**TASK INSTRUCTIONS:** Reproduce exactly the lines below from the one containing "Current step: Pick" through the one containing "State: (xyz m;", including both, and nothing else.

Recorded data:
--------

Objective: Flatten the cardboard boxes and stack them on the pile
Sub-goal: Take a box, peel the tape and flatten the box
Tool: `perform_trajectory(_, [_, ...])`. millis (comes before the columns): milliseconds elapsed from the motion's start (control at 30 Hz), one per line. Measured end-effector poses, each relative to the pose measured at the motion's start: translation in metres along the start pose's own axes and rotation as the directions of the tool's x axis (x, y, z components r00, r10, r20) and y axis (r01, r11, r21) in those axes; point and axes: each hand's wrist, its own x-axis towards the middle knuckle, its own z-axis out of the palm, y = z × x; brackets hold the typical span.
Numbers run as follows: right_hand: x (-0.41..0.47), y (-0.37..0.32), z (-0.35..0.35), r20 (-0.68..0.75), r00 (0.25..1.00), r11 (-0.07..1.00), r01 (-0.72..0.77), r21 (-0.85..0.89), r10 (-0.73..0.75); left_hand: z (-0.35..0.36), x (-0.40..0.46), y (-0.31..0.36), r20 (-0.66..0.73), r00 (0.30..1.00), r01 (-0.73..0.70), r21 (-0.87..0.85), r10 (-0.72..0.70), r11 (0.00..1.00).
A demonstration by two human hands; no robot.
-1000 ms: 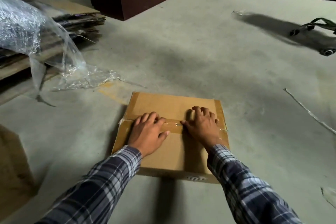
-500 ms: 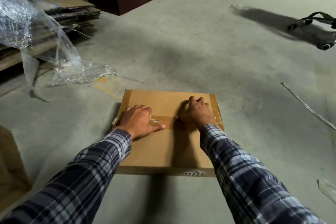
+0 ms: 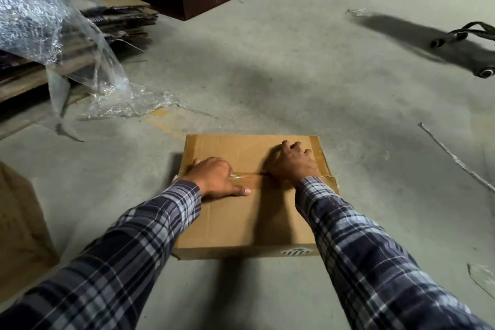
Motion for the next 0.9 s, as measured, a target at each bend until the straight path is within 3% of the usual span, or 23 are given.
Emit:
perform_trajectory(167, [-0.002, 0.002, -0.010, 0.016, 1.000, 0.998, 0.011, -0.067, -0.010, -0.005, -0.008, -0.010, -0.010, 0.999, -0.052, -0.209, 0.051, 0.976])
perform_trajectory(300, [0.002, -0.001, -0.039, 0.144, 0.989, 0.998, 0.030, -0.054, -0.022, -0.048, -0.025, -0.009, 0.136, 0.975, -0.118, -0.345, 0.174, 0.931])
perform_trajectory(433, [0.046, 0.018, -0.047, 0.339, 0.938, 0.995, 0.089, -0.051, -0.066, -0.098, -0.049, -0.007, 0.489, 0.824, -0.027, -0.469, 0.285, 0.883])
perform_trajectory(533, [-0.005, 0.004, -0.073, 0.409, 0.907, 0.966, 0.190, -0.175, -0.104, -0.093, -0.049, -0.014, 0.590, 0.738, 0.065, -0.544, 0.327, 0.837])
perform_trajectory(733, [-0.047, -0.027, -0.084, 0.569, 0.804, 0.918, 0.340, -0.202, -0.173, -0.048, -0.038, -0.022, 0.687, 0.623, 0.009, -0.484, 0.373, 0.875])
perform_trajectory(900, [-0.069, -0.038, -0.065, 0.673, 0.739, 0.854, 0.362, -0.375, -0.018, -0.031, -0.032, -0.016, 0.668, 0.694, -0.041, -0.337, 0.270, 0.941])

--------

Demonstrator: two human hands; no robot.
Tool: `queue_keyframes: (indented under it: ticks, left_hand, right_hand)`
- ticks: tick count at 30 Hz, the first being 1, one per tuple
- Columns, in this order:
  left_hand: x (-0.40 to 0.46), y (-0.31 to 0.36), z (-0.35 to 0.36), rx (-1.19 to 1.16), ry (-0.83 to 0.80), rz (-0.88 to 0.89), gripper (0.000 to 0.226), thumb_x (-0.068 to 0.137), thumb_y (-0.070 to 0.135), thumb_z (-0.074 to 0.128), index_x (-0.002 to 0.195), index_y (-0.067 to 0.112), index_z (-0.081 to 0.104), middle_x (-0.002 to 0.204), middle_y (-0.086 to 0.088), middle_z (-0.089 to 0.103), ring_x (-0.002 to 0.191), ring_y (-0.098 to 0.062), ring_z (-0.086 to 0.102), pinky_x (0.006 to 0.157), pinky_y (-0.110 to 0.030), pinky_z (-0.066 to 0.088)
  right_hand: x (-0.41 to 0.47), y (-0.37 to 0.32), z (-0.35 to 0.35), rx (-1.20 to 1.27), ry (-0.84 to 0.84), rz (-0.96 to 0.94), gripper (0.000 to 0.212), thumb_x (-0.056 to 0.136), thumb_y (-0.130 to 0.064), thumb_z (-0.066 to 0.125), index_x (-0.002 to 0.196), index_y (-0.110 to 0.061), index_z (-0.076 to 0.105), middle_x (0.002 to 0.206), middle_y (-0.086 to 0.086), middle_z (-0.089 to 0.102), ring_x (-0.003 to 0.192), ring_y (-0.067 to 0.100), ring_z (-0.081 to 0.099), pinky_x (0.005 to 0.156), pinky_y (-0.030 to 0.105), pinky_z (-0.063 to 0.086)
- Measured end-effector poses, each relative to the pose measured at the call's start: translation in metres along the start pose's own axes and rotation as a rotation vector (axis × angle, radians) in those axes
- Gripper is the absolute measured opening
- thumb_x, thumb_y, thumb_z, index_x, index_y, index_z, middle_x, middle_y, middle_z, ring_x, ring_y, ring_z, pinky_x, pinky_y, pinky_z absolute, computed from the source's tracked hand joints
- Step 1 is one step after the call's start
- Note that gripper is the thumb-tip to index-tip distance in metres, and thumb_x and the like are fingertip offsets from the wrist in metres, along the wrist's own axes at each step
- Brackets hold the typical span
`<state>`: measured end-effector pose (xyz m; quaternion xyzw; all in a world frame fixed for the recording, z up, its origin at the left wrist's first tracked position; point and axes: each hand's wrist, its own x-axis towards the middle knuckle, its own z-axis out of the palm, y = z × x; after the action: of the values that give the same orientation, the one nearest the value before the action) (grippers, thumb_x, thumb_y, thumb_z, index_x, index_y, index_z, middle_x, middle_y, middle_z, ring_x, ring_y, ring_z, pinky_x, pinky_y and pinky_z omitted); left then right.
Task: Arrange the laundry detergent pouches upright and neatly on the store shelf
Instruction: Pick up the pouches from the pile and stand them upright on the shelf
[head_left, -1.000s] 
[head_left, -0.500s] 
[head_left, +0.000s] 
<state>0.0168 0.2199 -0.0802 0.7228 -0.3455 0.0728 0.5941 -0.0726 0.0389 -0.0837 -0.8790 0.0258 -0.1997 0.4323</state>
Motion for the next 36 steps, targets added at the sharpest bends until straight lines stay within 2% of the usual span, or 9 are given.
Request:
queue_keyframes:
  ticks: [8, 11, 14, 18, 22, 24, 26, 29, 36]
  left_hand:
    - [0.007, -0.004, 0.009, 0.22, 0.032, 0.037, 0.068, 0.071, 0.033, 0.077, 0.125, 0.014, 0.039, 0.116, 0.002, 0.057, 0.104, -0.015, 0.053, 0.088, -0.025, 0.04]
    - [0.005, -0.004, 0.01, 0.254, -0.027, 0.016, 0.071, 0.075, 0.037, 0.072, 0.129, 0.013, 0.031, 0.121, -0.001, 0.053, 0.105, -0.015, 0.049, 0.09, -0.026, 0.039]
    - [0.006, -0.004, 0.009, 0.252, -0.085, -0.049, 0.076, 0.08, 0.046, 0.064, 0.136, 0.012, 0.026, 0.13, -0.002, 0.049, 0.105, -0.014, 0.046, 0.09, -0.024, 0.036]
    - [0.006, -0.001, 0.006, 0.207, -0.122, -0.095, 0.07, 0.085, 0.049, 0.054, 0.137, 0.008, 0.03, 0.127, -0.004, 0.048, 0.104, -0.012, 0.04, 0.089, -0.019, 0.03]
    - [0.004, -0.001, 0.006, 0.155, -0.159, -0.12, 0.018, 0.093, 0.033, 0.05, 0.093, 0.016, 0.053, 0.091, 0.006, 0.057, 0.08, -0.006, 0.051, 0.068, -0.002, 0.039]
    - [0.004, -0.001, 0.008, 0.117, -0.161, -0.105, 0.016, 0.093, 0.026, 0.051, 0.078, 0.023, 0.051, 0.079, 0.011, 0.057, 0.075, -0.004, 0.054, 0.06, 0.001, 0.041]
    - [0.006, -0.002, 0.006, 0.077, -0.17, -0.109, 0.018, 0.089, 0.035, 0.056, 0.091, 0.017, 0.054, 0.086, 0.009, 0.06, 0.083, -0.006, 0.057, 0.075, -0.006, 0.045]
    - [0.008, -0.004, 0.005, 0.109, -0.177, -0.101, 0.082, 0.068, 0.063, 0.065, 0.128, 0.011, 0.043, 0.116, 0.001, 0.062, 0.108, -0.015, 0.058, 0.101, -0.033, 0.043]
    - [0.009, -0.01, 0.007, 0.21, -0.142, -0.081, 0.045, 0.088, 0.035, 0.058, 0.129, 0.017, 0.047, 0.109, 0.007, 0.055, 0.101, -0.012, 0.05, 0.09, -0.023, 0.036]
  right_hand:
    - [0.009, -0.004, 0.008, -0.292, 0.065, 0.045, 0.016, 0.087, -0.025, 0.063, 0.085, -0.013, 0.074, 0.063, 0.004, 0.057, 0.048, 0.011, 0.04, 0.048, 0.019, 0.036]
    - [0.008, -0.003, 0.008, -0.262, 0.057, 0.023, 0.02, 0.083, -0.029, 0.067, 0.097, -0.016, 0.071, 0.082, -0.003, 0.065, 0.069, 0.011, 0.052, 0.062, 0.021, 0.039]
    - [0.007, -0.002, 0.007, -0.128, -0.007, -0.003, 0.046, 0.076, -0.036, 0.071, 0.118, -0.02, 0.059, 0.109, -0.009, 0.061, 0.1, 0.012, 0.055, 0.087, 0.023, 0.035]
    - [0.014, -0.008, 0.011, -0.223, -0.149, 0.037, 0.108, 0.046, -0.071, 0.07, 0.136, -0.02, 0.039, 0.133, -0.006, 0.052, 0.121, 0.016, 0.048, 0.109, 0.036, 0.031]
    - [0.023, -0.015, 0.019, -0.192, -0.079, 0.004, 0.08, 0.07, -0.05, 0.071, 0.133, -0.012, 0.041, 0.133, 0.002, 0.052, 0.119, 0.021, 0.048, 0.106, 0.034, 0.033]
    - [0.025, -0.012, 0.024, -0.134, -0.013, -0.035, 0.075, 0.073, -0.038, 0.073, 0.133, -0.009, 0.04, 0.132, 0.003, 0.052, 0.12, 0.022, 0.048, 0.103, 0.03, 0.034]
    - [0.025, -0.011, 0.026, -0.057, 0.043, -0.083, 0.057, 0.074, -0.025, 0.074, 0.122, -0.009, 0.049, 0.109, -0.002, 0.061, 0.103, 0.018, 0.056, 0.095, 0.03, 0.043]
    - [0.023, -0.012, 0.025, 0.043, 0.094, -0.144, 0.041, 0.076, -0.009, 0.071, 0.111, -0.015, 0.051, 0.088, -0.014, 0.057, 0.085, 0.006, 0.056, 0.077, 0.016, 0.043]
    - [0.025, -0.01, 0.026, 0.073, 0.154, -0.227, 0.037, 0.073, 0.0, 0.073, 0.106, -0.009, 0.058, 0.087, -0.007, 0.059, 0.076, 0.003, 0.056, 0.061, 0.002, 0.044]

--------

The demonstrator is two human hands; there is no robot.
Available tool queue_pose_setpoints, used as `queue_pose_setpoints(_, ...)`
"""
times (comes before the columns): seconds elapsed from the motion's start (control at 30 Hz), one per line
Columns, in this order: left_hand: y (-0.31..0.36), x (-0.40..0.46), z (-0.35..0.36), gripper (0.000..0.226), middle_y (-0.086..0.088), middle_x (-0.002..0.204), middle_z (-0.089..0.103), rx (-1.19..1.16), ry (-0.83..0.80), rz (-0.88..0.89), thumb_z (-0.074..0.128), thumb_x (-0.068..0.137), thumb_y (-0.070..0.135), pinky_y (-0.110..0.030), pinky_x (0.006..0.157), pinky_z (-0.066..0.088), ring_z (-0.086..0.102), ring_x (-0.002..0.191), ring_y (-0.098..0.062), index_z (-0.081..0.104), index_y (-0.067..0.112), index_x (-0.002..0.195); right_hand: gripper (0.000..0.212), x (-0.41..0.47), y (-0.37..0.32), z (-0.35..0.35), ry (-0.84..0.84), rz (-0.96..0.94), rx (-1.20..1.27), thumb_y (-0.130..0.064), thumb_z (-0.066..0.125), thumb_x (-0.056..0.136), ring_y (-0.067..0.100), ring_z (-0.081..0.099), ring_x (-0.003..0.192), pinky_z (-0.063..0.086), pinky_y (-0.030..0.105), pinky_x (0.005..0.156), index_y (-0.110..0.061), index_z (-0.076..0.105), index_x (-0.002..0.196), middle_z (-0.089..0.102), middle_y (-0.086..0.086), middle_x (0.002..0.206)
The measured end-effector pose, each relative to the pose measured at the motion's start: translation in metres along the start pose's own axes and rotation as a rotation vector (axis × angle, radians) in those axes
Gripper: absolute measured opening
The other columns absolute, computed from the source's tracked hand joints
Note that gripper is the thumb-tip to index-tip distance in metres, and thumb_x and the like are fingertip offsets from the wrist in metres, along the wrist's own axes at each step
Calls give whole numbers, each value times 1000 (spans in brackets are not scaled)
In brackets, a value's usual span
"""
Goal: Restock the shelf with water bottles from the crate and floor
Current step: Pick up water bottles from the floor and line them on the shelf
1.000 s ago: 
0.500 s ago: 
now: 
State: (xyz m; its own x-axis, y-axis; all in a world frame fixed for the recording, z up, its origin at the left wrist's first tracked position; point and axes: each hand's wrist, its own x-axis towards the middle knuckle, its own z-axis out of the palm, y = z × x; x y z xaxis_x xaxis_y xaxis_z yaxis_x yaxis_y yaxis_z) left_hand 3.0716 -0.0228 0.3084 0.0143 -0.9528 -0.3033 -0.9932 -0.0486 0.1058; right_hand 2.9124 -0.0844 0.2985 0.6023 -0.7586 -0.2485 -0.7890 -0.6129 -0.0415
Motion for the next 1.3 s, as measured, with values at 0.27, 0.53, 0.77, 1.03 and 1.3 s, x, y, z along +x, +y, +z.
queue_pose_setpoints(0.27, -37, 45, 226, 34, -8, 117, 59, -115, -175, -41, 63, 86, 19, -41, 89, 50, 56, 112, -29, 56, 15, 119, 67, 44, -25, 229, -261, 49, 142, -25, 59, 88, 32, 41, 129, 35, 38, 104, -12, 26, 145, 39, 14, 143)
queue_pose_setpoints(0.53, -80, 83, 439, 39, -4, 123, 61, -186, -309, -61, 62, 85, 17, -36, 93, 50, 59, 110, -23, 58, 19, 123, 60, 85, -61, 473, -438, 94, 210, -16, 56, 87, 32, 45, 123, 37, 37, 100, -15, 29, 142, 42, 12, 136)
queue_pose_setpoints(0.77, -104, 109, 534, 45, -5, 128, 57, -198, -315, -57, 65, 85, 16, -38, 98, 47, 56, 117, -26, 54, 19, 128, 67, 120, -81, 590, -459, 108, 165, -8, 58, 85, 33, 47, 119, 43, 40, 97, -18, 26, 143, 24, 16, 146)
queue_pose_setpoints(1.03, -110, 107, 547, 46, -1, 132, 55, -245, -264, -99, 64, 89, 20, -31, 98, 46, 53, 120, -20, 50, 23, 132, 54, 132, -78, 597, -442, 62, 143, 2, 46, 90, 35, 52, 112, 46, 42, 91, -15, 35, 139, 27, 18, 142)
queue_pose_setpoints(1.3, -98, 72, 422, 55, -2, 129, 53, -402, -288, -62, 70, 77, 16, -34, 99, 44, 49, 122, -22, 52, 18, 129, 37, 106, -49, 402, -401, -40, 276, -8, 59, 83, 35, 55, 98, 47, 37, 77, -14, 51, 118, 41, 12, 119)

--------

**RESULT OF THIS EXERCISE:**
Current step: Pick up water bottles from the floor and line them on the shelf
1.000 s ago: 
0.500 s ago: 
now: 
State: (xyz m; its own x-axis, y-axis; all in a world frame fixed for the recording, z up, its origin at the left wrist's first tracked position; point and axes: each hand's wrist, its own x-axis towards the middle knuckle, its own z-axis out of the palm, y = z × x; x y z xaxis_x xaxis_y xaxis_z yaxis_x yaxis_y yaxis_z) left_hand 3.0716 -0.0228 0.3084 0.0143 -0.9528 -0.3033 -0.9932 -0.0486 0.1058; right_hand 2.9124 -0.0844 0.2985 0.6023 -0.7586 -0.2485 -0.7890 -0.6129 -0.0415

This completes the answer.